The Houston-based NASA Johnson Space Center made history in 1969 when Apollo 11 flew astronauts to the moon and back.
Serving as Mission Control for all space flights, the Texas center really is the epitome of going high. But getting high is limited to space travel in the Lone Star State because marijuana is currently available only to those with intractable epilepsy, and only with low THC content.
So if you're looking to take a tram tour of the center after torching up — and we're not talking rocket ships — well, you might want to think again.
Where and How to Buy
The Texas Compassionate Use Act required the Texas Department of Public Safety to license at least three dispensaries by Sept. 1, 2017. Weedmaps currently lists locations for Texas medical marijuana dispensaries in Houston, San Antonio, Austin, and Dallas. Delivery is now available in Amarillo, San Antonio, Brownsville, Austin, Dallas, Lubbock, Corpus Christi, El Paso, and Houston.
Low-THC cannabis — less than 0.5 percent THC and more than 10 percent cannabidiol (CBD) content by weight — is available to permanent residents with intractable epilepsy and their caregivers. Registered physicians enter the prescription for their patient in the Compassionate Use Registry of Texas (CURT) and patients or legal guardians for those younger than 18 can pick up their medical cannabis or have it delivered from any of the licensed dispensaries. The patient or legal guardian must provide identification, the patient's last name, date of birth, and the last five digits of their Social Security number.
How to Consume
Smoking cannabis is not allowed under the law. Other forms of consumption, such as tinctures, are allowed. Possessing flower cannabis or higher-THC cannabis remain illegal.
What Isn't Allowed
Cannabis with more than 0.5 percent THC is prohibited. Medical conditions other than intractable epilepsy are not covered for cannabis use. Patients who are not permanent residents of Texas cannot participate in the program. Smoking cannabis is illegal. Patients cannot grow their own cannabis. Recreational cannabis use is illegal.

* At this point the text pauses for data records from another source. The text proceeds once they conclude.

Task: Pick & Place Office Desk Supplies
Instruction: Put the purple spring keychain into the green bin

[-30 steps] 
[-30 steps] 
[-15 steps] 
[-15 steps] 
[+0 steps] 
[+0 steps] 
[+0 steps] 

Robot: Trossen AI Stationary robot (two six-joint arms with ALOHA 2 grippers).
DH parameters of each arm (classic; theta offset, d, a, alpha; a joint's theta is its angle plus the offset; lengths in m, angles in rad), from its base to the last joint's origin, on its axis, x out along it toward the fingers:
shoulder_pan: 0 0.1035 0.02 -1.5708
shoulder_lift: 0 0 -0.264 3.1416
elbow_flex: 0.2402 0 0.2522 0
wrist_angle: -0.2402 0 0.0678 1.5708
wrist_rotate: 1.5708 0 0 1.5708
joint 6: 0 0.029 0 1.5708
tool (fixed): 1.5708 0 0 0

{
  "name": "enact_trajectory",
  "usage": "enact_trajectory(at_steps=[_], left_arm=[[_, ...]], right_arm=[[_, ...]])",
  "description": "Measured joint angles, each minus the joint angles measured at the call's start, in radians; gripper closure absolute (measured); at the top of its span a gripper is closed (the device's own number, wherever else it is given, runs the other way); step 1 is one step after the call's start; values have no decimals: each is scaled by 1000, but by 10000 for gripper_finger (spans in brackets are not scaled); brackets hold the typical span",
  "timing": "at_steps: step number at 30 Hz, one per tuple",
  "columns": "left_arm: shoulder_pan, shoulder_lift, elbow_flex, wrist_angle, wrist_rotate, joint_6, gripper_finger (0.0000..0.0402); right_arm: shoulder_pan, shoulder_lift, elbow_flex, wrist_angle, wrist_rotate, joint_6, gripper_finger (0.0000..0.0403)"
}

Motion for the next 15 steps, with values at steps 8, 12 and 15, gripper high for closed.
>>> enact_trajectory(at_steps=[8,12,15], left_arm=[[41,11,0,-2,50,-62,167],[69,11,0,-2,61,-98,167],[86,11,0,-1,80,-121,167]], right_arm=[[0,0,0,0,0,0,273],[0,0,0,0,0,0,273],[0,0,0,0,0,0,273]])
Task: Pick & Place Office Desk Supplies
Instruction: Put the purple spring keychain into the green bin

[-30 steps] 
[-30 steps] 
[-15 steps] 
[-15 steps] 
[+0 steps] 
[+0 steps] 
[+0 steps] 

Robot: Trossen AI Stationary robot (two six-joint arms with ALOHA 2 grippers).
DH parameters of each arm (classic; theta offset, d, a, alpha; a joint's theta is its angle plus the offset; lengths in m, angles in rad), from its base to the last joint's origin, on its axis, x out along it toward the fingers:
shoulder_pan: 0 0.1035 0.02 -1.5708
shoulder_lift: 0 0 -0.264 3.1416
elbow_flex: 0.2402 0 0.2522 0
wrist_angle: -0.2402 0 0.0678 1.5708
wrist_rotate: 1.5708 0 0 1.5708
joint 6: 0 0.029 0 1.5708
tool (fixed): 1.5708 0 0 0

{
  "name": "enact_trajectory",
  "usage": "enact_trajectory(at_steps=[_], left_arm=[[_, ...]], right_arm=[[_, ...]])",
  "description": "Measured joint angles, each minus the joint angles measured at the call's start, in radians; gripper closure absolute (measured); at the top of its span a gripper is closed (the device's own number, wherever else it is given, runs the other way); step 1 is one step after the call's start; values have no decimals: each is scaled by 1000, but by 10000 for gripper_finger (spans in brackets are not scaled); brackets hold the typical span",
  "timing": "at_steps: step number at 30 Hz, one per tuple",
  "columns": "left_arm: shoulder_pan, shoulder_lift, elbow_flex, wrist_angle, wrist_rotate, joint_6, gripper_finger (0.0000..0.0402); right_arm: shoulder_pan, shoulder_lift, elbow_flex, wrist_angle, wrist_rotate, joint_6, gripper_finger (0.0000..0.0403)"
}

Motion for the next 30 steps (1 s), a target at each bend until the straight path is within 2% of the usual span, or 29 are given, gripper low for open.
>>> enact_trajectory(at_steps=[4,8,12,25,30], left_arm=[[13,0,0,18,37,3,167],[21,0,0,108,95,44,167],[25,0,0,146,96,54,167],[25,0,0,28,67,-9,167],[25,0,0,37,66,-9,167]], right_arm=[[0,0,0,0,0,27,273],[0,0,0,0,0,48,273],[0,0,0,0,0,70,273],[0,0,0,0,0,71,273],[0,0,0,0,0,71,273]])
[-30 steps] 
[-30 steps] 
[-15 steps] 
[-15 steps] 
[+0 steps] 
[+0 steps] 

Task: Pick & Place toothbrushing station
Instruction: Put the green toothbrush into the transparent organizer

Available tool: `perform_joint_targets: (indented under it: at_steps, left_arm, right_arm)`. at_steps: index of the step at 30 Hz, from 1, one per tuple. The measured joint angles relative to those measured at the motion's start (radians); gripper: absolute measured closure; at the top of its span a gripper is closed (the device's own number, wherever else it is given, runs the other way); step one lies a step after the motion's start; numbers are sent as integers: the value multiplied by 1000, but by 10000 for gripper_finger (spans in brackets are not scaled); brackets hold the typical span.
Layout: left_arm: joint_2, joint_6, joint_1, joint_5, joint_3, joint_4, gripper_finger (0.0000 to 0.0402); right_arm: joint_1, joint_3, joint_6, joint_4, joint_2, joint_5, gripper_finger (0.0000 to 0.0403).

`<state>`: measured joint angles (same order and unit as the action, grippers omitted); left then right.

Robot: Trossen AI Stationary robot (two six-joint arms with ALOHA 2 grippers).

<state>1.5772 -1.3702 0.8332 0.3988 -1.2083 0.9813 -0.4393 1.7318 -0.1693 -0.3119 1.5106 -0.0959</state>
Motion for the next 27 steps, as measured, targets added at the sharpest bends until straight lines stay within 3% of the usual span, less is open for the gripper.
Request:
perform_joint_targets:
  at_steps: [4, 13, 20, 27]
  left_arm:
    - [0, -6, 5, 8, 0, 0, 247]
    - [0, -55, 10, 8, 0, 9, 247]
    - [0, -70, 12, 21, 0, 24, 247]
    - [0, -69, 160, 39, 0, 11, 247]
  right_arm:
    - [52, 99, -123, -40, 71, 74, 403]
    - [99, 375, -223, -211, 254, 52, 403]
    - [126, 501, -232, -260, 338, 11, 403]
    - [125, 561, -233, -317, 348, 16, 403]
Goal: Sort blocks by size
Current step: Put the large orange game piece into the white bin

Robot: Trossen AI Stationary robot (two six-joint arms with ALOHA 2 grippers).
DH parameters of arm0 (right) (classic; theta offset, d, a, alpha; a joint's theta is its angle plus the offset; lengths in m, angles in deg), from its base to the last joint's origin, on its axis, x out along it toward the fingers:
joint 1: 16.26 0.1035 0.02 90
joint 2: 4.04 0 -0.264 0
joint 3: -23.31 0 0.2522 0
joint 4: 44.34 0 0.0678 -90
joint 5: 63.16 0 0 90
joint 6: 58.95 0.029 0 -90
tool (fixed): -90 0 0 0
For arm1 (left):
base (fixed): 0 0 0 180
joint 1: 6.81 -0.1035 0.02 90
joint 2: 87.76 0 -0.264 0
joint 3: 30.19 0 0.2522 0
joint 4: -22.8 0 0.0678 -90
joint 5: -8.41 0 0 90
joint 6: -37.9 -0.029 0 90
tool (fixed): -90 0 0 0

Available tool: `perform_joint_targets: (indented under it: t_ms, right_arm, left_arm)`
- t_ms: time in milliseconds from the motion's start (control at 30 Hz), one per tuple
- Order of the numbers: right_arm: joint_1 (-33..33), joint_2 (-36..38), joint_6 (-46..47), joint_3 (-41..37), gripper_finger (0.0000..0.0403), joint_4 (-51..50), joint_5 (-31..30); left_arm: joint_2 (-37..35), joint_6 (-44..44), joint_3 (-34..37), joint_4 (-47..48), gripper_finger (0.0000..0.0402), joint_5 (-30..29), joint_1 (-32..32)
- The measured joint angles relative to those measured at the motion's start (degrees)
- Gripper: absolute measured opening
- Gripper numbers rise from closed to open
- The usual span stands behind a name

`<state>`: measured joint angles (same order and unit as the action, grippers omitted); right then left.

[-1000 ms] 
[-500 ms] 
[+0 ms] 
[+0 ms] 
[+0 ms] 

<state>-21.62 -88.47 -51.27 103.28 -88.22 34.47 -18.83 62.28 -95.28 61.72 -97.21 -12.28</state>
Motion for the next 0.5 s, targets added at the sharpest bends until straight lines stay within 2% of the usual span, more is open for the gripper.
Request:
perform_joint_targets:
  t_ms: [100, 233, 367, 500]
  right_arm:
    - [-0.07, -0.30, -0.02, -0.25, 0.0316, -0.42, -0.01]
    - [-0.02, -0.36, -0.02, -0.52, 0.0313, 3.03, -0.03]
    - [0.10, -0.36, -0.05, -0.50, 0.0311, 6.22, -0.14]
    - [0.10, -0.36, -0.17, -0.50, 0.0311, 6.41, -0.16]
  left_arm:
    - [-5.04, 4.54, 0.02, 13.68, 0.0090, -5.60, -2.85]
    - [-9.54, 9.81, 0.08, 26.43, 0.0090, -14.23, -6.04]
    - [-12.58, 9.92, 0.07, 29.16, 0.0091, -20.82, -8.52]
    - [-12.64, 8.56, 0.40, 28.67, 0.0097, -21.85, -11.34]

Legally using cannabis in Texas means you have intractable epilepsy and are using a very low level of THC; no other qualifying conditions are recognized. But if you have never used, even a low level of THC can have an effect. Make sure to ask your doctor and dispensary about what to expect and how it will affect your condition.
Cannabis Legalization in Texas
The Texas Legislature passed the Texas Compassionate Use Act, or SB 339, on June 11, 2015, which legalized the use of low-THC and high-CBD cannabis and permitted licensed dispensary groups to cultivate, process, and sell low-THC cannabis to patients with intractable epilepsy.
The first sale took place Feb. 1, 2018. There are several proposed bills that have been filed in the state Legislature, including HB 63, which would decriminalize possessing small amounts of marijuana, and HB 209, which would expand medical use to include certain debilitating conditions beyond intractable epilepsy.